The second event is when Jesus told Pilate that his kingdom is not of this world. He made it clear that this world was never his home - neither should it be ours.

And the third event is when Jesus pleaded with His Father to forgive the people for they know not what they are doing. It is essentially a call to forgiveness and repentance. It's a time of refreshing and renewal. 

For me, these three defining events mark the enduring legacy of Jesus, that is, sacrifice, eternal hope and forgiveness. And these three legacies are spurred on by love, faith and understanding.

For the more we love, the more we give of ourselves to others. The more faith we have, the more we put our trust in the world that is to come. And the more we understand, the more we can readily forgive. If anything, then let this season be a season of understanding rather than of sowing grievances.

At the end of the day, this should be our disposition as fellow Christians standing together with our fallen brothers and sisters. For regardless of the wrong, the hurt and the failures, this is a season of making amends, comforting and healing broken hearts.

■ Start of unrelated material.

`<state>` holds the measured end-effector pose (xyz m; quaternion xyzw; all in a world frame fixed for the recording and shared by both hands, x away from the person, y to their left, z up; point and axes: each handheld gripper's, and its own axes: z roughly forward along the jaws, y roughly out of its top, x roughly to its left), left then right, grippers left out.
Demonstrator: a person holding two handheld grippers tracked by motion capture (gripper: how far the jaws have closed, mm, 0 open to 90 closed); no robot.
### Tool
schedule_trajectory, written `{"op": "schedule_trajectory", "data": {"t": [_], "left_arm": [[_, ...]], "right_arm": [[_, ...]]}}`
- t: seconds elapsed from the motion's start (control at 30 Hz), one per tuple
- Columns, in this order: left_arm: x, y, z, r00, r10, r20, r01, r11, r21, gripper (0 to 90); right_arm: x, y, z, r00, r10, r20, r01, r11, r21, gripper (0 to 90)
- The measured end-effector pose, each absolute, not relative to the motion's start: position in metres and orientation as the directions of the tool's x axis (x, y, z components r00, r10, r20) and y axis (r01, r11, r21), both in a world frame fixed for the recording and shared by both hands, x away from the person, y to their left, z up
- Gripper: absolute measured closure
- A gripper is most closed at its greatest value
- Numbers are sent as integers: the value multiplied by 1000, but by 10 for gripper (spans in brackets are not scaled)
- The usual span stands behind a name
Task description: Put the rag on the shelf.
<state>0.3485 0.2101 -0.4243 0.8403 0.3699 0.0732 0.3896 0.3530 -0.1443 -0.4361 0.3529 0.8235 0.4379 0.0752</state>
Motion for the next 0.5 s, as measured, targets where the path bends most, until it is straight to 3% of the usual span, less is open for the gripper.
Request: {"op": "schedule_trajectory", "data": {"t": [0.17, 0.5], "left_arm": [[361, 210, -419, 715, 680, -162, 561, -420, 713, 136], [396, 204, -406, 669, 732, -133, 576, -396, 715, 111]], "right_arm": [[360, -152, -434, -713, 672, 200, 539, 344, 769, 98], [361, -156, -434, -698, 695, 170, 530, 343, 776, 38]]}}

So, I wish Kong Hee (and the other leaders) well as they enter the next quiet season of their life. Like what Kong Hee said before, he is in God's hands now. And I trust that the Master Potter knows how and what to make of His own jar of clay. Cheerz.

Postscript: This is a recent reply to a friend of mine on my Facebook post concerning the plea for us to move forward.

"As much as we would want to pursue the matter, calling into question some gaps in his past, casting some doubts at his leadership (or apology), we also ought to readily embrace a future of hope, reconciliation and a contrite heart.

The protests and calls for accountability can only take us so far, and the rest of our own personal journey will have to be taken with the generosity found in our loving Savior when he put aside all that is wrong with us and heaved his last breath, proclaiming, "It is finished."

In Kong Hee's context, and when he serves his sentence in the years to come, we have to accept by hope, love and faith that God will do a finishing work in him.

Like what he said in his most recent, most comprehensive, and most intimate apology, he is indeed in God's hand now.

Alas, in the last few years, many (including me) have been busy exposing and debating about the wounds of the faith and the flaws of the leadership.

It is therefore time to learn from these lessons, apply it to our lives and move on, that is, move forward.

I guess the greatest lesson we can learn from this most unfortunate saga is that given the right time, circumstances and power, we ourselves will also be tested. We therefore share something in common with Kong Hee - our own vulnerability."